Within e-security, Ernst & Young is offering in India our e-commerce Trusted Third-Party Services, which focus upon assurance and attestation for electronic commerce applications. Here, we analyse the hardware, software, implementation methods, and processes comprising a company's e-commerce approach. We help build trust in a number of ways like Cyberprocess Certification (CPC) and Digital Certificate assurance.

Our e-commerce Advisory Services focus on the strategy and design of effective and secure electronic commerce applications. Our professionals help analyse and develop electronic commerce-driven business plans, related strategies, and sound technical architectures. Our strategies can employ either customised or packaged technical solutions to meet your needs.
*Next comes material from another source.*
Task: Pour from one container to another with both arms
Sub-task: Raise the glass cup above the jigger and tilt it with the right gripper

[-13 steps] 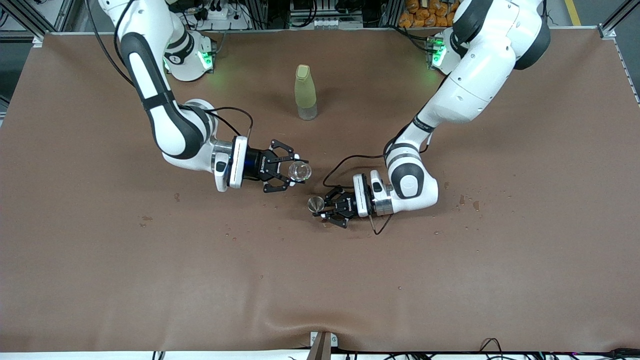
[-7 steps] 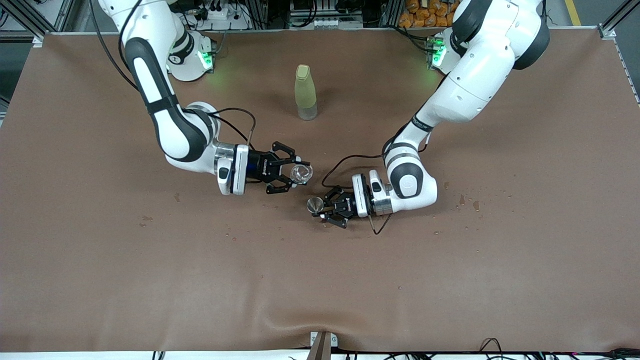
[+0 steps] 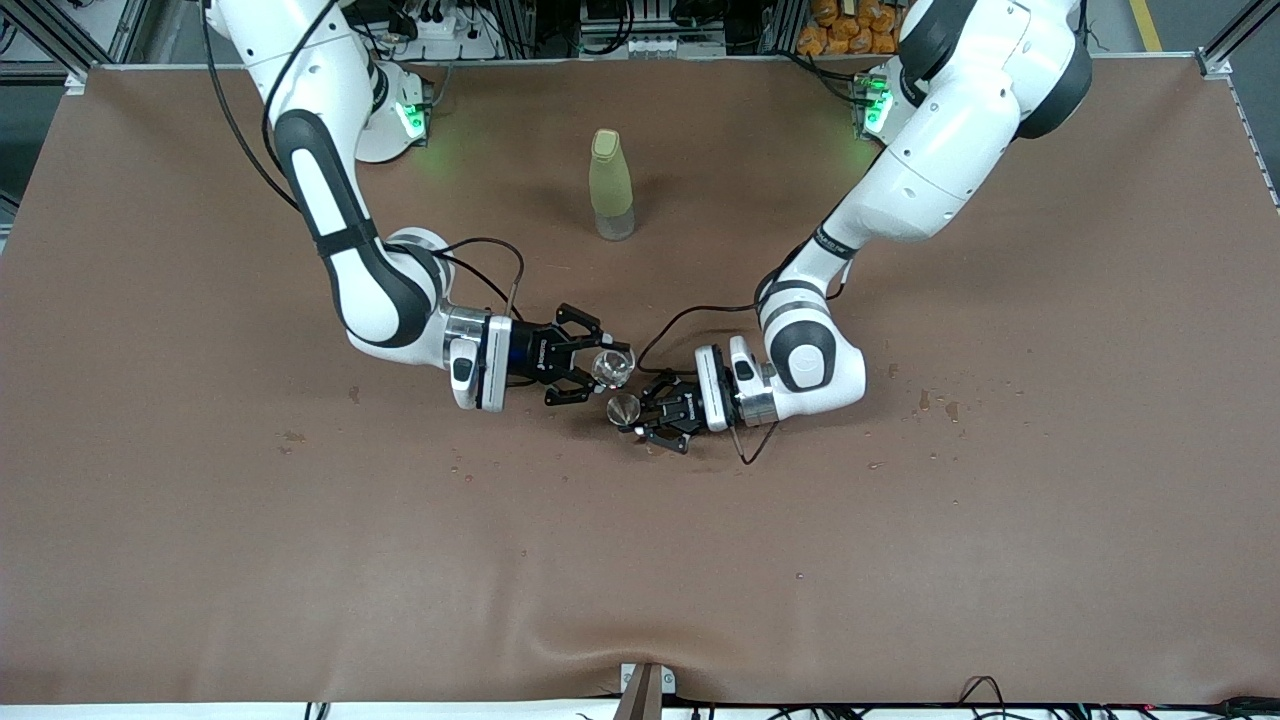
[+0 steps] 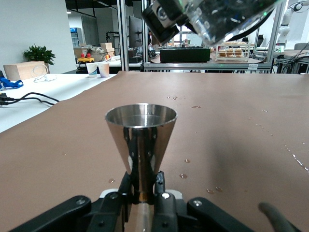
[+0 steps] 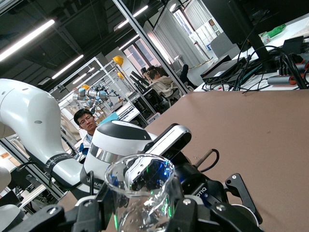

Our exclusive e-commerce Diagnostic tool coordinates internal and external reviews to help assess a company's electronic commerce state and begin to chart a course for the future.

Internationally, e-commerce Secure Host Services are also offered, where an EY-owned site may host and maintain e-commerce applications, designed for organisations that require a highly secure electronic forum, such as during litigation or mergers and acquisitions.

We develop the enabling software/hardware product mix, supply the infrastructure to host the solution, and provide secure and reliable access to the site.

This service enable Communications hosting, Document-sharing and transmittal, Extranet and work-group collaboration, Virtual meeting space, Document archives with non-repudiation.

How does certification of sites help in increasing security?
The reason why more and more of our clients want certification is because it provides them an independent trust seal necessary to build credibility with business partners and customers and certifies attestations made by site managers which include security. Certification reinforces the security efforts taken by site managers.